[Saved data entries]

◆ ◆ ◆ ◆ ◆ ◆ ◆

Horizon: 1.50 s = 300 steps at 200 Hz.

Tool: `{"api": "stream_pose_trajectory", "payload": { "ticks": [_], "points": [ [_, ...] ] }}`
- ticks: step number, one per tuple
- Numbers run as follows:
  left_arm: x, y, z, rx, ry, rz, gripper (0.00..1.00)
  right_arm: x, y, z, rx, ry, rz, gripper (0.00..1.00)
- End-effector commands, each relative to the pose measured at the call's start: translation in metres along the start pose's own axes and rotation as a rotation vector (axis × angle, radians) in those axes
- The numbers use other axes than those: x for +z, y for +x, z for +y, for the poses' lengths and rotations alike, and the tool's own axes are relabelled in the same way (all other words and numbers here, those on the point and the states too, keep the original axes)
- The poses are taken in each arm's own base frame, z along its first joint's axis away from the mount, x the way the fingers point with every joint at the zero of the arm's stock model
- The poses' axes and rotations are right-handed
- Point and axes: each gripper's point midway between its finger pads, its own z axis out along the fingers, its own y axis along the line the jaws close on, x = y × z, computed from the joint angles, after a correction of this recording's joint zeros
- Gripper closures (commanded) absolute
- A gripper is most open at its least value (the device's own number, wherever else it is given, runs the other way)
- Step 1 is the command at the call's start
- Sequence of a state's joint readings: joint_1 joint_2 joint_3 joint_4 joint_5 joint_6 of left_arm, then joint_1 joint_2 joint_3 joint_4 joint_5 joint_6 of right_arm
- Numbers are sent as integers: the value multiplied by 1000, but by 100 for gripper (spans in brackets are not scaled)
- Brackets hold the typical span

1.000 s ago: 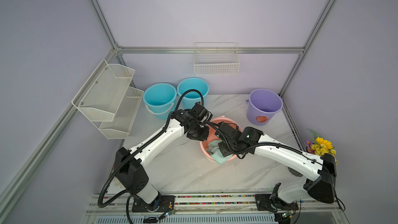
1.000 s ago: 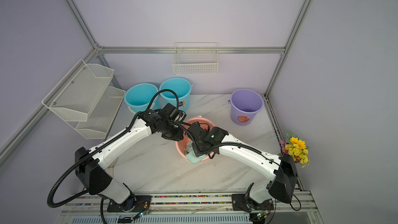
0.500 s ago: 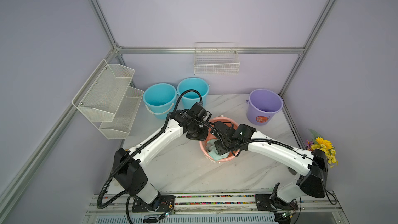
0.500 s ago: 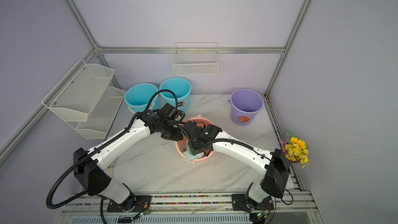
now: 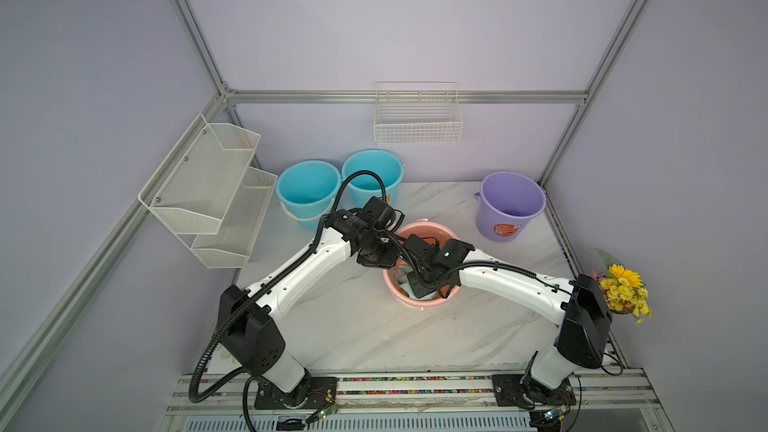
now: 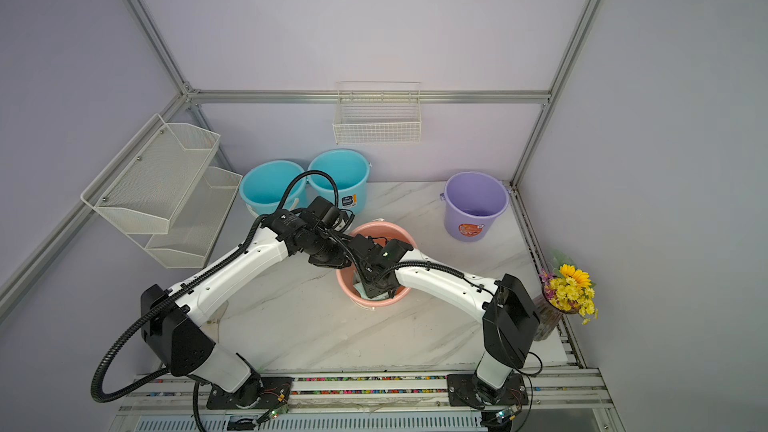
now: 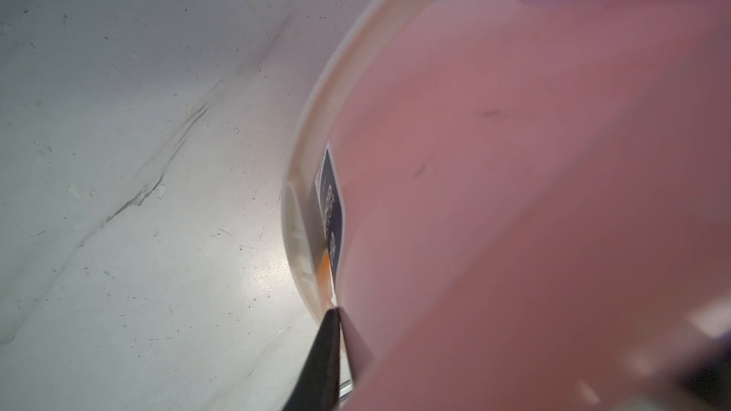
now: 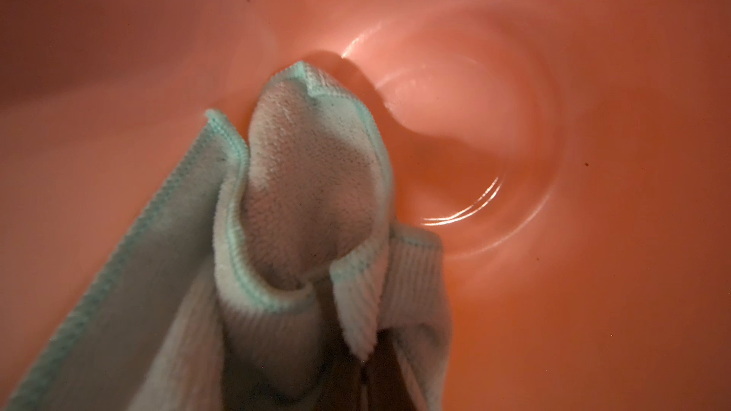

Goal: Wipe the inside of the bucket with a cloth
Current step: Wipe the dirt from the inside of the bucket.

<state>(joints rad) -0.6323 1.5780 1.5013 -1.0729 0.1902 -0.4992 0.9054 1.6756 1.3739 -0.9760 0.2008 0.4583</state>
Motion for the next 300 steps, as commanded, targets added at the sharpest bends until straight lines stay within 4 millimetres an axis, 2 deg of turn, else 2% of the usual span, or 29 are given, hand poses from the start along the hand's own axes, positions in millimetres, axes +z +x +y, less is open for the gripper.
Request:
{"api": "stream_pose_trajectory", "payload": {
  "ticks": [1,72,95,121,152,180,227,244,262,277,300],
  "points": [
    [-15,-10,-40,68,131,-66,100,35,10,-7,12,4,64,100],
    [-15,-13,-48,78,136,-67,100,92,21,-32,25,73,113,100],
    [-13,-14,-43,64,110,-76,100,93,26,-35,19,70,145,100],
    [-7,-17,-32,54,51,-82,100,65,28,-36,9,56,182,100],
    [-1,-16,-26,38,21,-70,100,4,18,-33,41,-24,138,100],
    [2,-17,-23,35,7,-67,100,-42,16,-30,57,-87,118,100],
    [4,-15,-20,32,-4,-60,100,-92,11,-40,54,-72,119,100],
    [2,-15,-20,31,-4,-62,100,-102,10,-50,49,-20,125,100],
    [1,-15,-21,31,1,-62,100,-104,11,-59,39,36,138,100],
    [0,-15,-23,32,9,-61,100,-99,10,-69,28,100,139,100],
    [-2,-16,-26,34,23,-64,100,-79,5,-73,12,155,121,100]
  ]
}}
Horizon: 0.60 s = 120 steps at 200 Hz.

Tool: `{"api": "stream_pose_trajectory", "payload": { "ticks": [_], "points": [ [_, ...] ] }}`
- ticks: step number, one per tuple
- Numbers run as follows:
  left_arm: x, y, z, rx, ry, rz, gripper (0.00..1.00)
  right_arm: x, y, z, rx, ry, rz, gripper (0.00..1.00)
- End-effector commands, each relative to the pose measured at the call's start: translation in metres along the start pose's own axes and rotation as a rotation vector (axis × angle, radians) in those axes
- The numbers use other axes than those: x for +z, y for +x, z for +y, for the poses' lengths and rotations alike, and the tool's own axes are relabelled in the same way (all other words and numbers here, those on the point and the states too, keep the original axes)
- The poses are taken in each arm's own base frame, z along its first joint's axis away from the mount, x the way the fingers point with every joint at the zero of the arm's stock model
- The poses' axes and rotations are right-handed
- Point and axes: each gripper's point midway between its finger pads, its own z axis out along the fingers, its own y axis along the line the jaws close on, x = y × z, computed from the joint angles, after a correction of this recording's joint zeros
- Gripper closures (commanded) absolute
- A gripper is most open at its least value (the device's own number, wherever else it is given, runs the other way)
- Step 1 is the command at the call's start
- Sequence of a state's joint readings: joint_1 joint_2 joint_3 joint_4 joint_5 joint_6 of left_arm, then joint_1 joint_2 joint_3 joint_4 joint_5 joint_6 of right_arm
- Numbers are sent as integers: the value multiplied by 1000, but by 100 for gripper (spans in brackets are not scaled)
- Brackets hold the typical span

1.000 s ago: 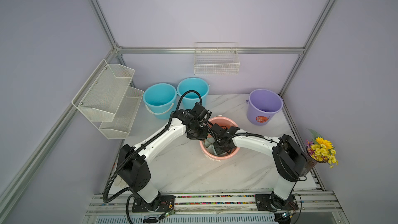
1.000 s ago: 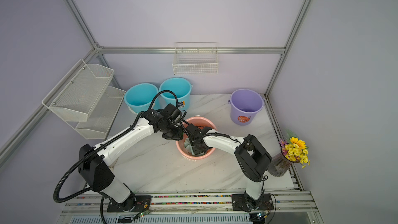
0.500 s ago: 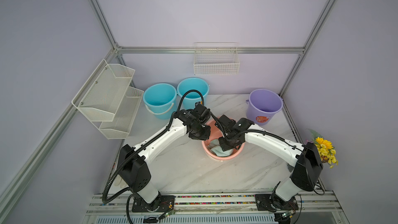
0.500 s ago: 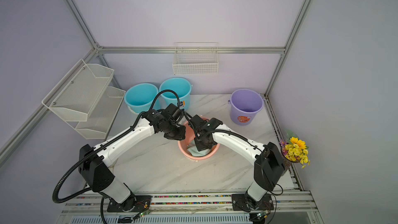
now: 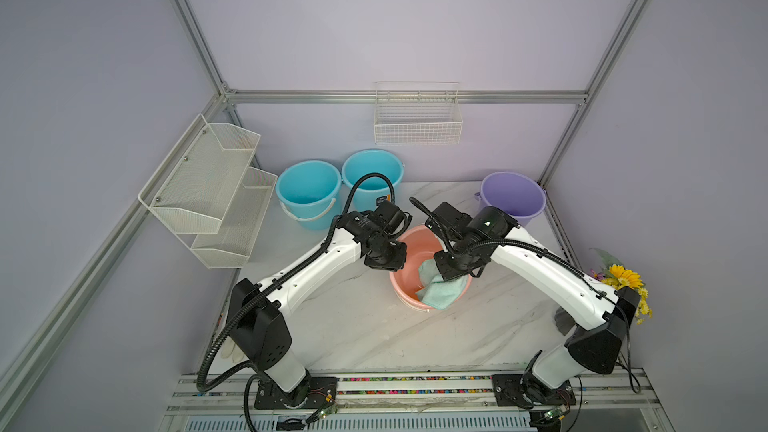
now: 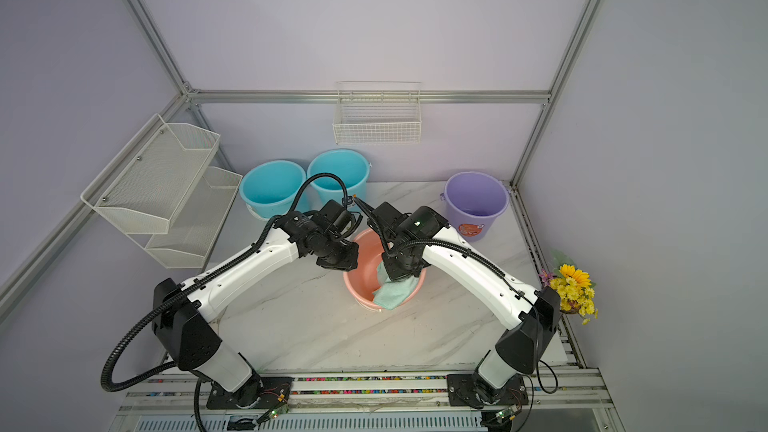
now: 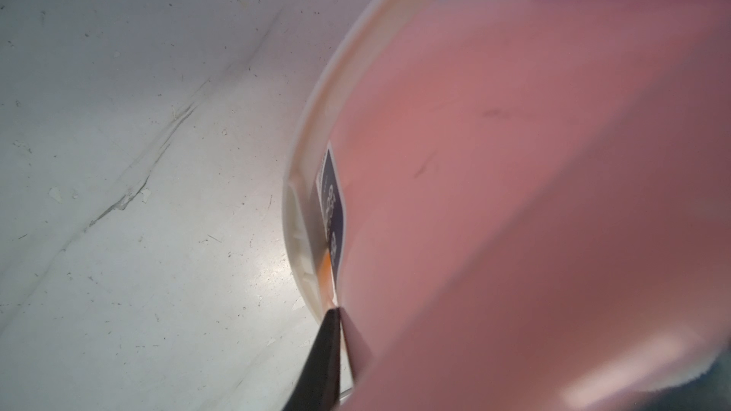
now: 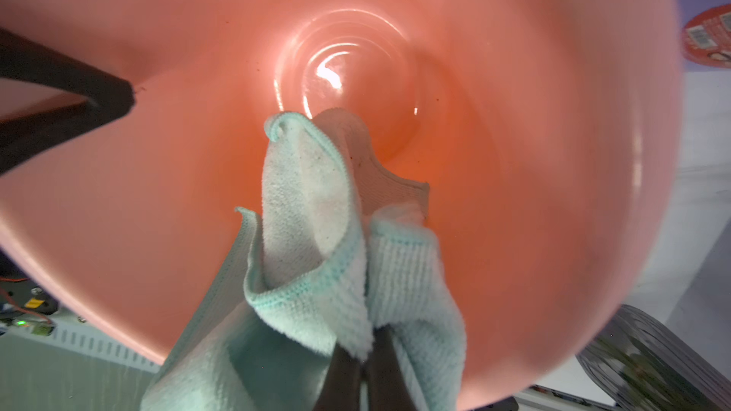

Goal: Wipe the inside of the bucket with a cloth
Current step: Wipe the dirt from the inside of the bucket.

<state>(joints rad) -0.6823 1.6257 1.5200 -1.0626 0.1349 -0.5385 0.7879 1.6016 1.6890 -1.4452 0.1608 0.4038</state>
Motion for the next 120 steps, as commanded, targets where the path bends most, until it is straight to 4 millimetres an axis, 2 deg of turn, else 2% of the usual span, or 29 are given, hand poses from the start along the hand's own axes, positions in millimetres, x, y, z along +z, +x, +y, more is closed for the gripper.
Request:
{"api": "stream_pose_trajectory", "payload": {
  "ticks": [1,49,90,120],
  "points": [
    [-18,-15,-18,29,68,-71,100,19,2,-15,-26,122,23,100],
    [-22,-15,-23,26,99,-68,100,78,-18,8,-25,66,-65,100],
    [-24,-14,-25,21,113,-74,100,134,-16,23,8,3,-117,100],
    [-23,-13,-25,17,114,-71,100,162,-13,31,38,-26,-116,100]
  ]
}}
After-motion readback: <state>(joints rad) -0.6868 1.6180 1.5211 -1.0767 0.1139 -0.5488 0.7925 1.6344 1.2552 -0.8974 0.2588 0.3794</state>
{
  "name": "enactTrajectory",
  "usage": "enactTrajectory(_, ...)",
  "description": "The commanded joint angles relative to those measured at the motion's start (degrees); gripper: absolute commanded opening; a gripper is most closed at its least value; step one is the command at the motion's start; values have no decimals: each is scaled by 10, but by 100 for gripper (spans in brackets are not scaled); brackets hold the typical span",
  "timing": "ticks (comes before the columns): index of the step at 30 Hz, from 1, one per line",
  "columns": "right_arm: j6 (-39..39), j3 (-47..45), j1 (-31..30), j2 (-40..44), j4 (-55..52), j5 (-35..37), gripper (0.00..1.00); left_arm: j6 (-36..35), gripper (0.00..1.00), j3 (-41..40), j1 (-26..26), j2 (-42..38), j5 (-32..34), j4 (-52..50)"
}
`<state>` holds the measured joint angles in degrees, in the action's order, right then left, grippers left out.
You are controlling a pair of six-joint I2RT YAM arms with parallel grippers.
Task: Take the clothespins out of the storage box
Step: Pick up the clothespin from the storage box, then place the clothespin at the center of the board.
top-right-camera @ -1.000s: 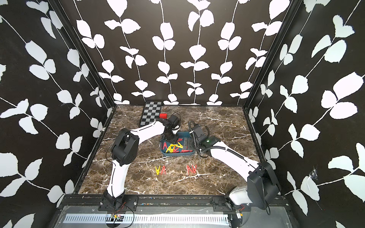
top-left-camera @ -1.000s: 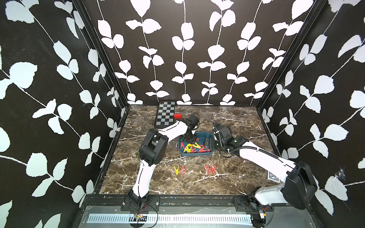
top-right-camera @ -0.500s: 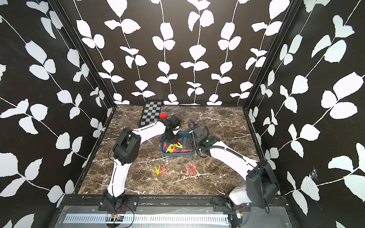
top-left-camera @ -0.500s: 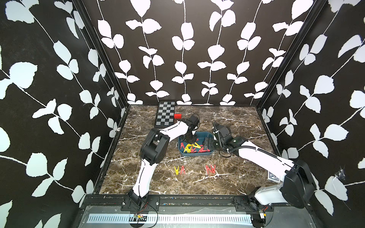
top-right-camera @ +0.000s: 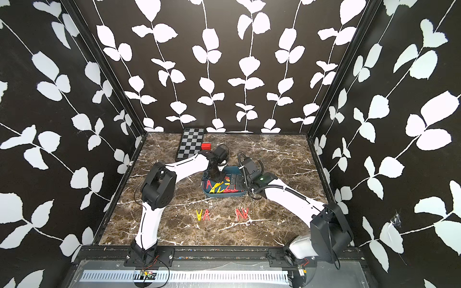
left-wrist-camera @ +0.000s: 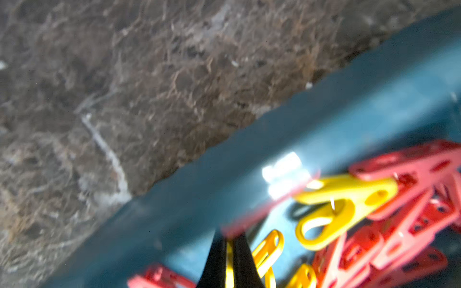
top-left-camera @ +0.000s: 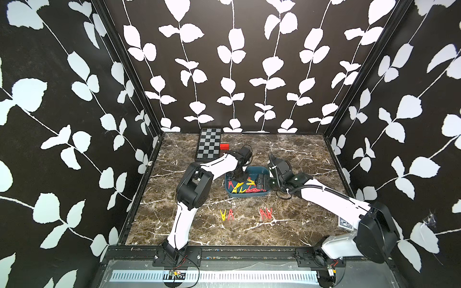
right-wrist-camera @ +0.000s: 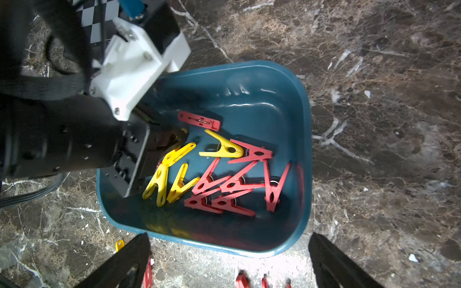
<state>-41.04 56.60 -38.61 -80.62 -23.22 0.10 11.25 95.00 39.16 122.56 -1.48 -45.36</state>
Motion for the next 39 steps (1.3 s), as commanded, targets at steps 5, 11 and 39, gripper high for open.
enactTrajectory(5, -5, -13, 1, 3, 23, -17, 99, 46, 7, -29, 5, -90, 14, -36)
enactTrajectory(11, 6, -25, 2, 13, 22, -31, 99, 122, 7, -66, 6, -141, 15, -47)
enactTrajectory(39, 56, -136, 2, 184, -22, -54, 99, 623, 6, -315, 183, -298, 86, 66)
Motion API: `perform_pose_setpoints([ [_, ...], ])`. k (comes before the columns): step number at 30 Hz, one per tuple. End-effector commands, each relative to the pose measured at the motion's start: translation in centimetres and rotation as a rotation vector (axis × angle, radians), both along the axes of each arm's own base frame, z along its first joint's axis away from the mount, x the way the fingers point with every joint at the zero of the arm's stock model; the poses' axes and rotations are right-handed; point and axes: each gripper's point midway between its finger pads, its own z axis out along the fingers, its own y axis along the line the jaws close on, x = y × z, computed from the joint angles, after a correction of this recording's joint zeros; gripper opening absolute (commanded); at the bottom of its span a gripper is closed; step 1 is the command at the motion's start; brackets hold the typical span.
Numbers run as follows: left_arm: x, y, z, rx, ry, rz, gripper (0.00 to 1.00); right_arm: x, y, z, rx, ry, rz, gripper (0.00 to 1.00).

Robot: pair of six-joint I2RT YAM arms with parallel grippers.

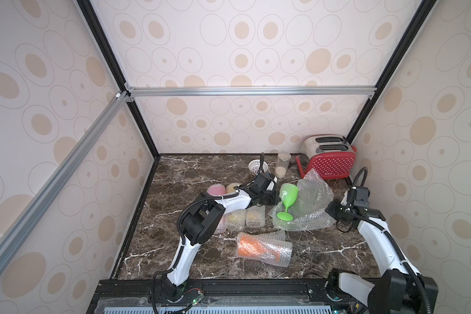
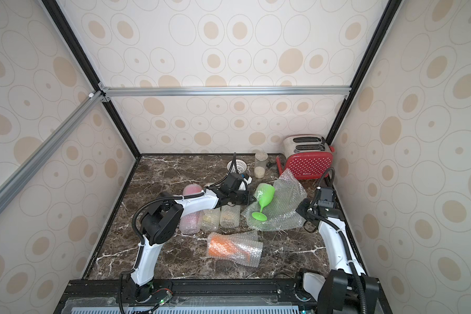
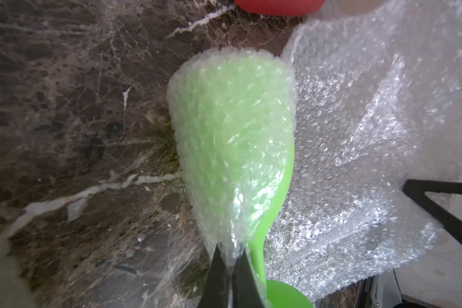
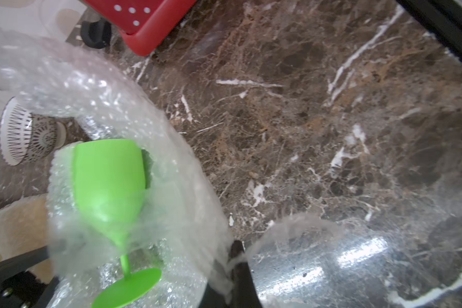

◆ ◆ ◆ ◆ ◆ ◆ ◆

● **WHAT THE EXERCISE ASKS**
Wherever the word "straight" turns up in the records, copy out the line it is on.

● **RESULT FOR THIS EXERCISE**
Motion for the next 300 steps, as commanded, targets added at the sharpest bends until straight lines stay within 4 millimetres an axis, 2 deg of turn, else 2% of the usual span, or 29 are given, hand poses from the start along the hand's own axes, positions in millimetres, axes +z +x +y, less is open for the gripper.
Motion for the next 120 steps, as commanded, targets where the path bends most, until it is straight to 4 millimetres an axis, 2 deg of turn, else 2% of the usual span, or 29 are given, hand poses from the start along the hand's own axes, positions in millimetres, x, y, z along +z, +x, +y, more is closed for the gripper.

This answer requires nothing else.